───── Provided records ─────

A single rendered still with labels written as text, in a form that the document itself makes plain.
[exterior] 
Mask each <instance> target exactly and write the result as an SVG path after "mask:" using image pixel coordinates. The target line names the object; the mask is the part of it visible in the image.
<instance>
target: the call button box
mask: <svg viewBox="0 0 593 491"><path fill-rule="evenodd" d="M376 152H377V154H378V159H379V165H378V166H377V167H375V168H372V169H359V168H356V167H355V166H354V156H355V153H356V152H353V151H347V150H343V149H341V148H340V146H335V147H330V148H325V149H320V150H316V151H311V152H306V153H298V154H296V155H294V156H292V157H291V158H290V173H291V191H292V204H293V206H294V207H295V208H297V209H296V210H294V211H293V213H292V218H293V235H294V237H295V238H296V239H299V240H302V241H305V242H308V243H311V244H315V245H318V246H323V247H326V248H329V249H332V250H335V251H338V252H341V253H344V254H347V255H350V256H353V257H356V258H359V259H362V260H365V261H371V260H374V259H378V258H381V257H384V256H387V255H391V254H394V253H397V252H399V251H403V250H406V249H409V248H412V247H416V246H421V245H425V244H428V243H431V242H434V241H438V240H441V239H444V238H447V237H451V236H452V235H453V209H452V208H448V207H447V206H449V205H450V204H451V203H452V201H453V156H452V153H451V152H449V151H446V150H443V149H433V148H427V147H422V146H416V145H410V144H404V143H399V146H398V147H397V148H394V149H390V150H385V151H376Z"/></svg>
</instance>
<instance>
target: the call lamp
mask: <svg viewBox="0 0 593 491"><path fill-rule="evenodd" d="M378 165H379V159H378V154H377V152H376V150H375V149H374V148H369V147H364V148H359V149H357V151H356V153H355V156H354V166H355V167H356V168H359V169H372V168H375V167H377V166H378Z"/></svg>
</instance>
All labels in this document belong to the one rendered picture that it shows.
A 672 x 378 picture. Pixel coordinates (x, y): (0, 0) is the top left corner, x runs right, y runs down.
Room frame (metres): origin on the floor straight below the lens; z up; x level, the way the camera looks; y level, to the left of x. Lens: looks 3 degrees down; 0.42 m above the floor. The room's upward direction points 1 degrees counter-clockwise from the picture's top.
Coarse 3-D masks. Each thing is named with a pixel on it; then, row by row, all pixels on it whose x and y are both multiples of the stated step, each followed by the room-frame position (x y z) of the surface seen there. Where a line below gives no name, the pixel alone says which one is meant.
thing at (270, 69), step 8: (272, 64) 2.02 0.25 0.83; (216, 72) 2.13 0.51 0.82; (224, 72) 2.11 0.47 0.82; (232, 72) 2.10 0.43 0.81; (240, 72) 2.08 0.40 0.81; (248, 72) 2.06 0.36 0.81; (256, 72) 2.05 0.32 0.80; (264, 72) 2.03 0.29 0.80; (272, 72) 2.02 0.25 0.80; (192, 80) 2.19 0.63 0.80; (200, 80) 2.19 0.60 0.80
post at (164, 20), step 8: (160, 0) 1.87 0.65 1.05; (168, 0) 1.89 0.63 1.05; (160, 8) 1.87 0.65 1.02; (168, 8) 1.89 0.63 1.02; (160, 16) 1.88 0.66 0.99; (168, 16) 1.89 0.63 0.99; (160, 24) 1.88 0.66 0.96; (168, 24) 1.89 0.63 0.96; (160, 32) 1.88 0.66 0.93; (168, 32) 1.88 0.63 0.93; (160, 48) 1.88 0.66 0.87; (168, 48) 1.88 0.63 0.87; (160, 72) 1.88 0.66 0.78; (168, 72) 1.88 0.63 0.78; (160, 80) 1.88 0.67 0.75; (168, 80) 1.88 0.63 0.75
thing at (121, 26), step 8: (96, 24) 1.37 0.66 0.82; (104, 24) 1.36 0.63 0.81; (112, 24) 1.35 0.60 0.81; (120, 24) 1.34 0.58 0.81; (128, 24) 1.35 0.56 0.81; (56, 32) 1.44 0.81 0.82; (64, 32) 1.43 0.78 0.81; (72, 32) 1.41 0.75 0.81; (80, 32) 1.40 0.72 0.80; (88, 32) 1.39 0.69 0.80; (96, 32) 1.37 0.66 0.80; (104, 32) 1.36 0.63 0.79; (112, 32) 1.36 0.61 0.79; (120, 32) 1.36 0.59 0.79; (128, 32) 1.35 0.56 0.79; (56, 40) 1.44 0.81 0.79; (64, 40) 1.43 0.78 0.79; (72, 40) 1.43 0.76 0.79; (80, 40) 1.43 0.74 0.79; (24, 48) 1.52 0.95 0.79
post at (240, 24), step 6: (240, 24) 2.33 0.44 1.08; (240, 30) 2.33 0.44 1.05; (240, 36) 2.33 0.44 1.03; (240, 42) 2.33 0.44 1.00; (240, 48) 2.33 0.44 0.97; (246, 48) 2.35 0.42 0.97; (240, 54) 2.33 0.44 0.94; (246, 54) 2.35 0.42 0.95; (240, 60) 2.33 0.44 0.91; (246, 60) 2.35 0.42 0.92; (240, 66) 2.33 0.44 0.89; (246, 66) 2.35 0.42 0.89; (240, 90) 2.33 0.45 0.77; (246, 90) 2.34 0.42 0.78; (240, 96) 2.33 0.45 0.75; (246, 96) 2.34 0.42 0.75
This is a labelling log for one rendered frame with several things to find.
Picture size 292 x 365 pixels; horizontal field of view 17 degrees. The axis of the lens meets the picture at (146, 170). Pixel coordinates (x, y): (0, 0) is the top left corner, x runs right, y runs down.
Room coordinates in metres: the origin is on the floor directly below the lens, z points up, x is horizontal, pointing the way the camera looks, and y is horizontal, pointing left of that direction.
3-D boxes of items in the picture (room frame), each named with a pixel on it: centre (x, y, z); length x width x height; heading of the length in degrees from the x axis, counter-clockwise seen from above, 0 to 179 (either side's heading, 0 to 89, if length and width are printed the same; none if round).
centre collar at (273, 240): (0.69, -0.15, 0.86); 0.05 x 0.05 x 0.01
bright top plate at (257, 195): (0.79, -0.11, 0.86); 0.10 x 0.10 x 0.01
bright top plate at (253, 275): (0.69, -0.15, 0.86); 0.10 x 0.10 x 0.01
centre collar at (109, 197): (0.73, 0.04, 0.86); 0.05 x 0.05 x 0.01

─────

## What needs to be done
The lines to return are those in the material above that hold "from".

## Your response
Room frame (metres): origin on the floor straight below the lens; z up; x level, the way the camera looks; y level, to the left of x. Lens: looks 3 degrees down; 0.42 m above the floor. The room's upward direction points 1 degrees counter-clockwise from the picture's top.
3-D boxes of items in the picture (room frame), each named with a pixel on it: centre (x, y, z); length x width x height; heading of the length in degrees from the x axis, counter-clockwise seen from above, 0 to 179 (either side's heading, 0 to 89, if length and width are printed the same; none if round).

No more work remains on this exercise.